# Jafco muzzles



## rick smith (Dec 31, 2010)

might be of interest to people like me who are "out of the loop" and are late getting the word .....

i've been speaking to Jim Faggiano of Jafco about a small muzzle chafing problem. He's the type of guy who cares about his product and welcomes feedback.

Anyway, in the course of the discussion he sent me some pics of the muzzle that can now be ordered with a hole in the front. Obviously might not be the ideal configuration for muzzle fighting, but if you use them for other reasons as I often do, it allows you to slam a treat in there without having to get out an exacto knife or drill to open up the front a tad. He said it was offered based on vet feedback which also allows for tubes to be placed in the muzzle, etc

but for any of you who train aggressive dogs in muzzle and use treat markers, it might save some time doing your own jury rigged "surgical" work on your "modified" ones 

would fwd the pics he sent me but haven't figured out how to do it


----------



## Cassandra Lane (Jul 2, 2010)

You can get a free photobucket account and link from there, I'm very interested in seeing these pics!

http://photobucket.com/


----------



## Faisal Khan (Apr 16, 2009)

I have been impressed with this one (non Jafco though) for fit, security and allowing dog to breath freely etc. Works really good with toy marker.
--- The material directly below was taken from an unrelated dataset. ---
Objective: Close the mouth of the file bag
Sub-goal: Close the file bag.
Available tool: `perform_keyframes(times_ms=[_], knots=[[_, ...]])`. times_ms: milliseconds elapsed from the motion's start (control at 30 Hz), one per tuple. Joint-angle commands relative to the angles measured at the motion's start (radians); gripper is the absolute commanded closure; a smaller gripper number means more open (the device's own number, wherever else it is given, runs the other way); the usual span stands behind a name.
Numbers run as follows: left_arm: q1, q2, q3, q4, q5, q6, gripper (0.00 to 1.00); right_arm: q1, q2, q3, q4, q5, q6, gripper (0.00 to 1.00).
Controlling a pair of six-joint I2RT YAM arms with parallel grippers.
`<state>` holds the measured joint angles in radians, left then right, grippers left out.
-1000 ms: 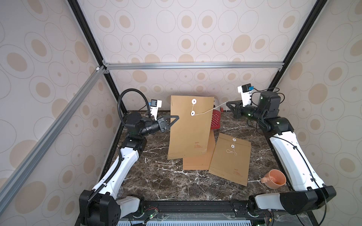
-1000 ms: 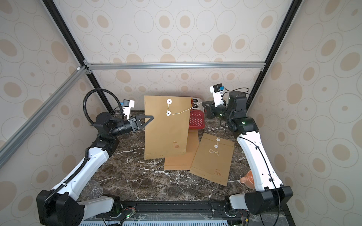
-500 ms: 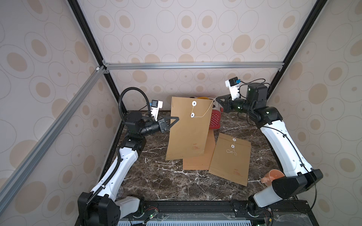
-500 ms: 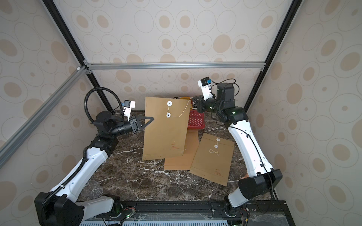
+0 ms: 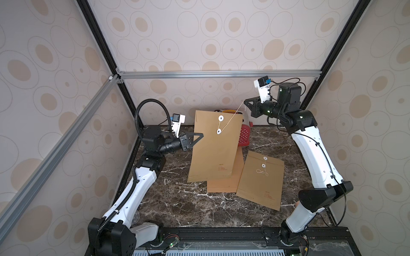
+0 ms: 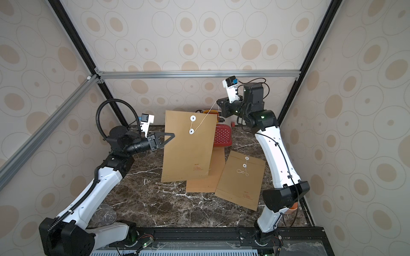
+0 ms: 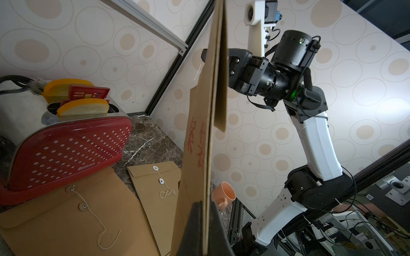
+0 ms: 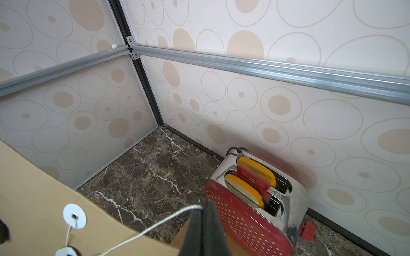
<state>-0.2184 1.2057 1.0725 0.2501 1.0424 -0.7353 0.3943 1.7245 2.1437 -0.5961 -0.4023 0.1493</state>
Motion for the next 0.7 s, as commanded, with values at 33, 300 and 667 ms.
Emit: perform_keyframes(times_ms=[33,300,667], knots=[[-0.01,-0.02,0.058,0.016,0.019,0.024,1.0,0.016,0.03,0.055,-0.028,0.014,-0.011,1.0],[-0.012,-0.01,0.058,0.012,0.018,0.02,1.0,0.047,0.128,0.261,-0.11,0.015,-0.032,1.0],[-0.013,0.004,0.069,-0.015,0.018,0.031,1.0,0.07,0.124,0.254,-0.077,-0.012,0.006,1.0]])
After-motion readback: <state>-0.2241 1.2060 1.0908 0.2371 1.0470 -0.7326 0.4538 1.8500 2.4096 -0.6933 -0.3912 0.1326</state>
Wire basket ones work pretty good too but they hurt real bad when the dog whacks it into you and/or when you get fingers caught between the wires and the teeth.


----------



## rick smith (Dec 31, 2010)

Faisal...

Unless it is worked a lot (read expensive), most leather has a smooth side and a rougher "naked" side....easy to feel this difference when it's new

On this muzzle, is the smooth side of the leather on the inside or outside, and are the rivets as smooth on the inside as they look on the outside ?


----------



## Faisal Khan (Apr 16, 2009)

The outside side is the shiny side, inside is rough but softer (no shine). The rivets are more "smoother" on the inside (flush with the leather and a big footprint). For the $$ I was surprised at the quality!

Very functional and practical for a training plan that require a few sessions with the muzzle and moving on. Dog conditions relatively quick so I assume it is somewhat comfy for them in terms of form and fit. For long term work, there are better options available in leather.


----------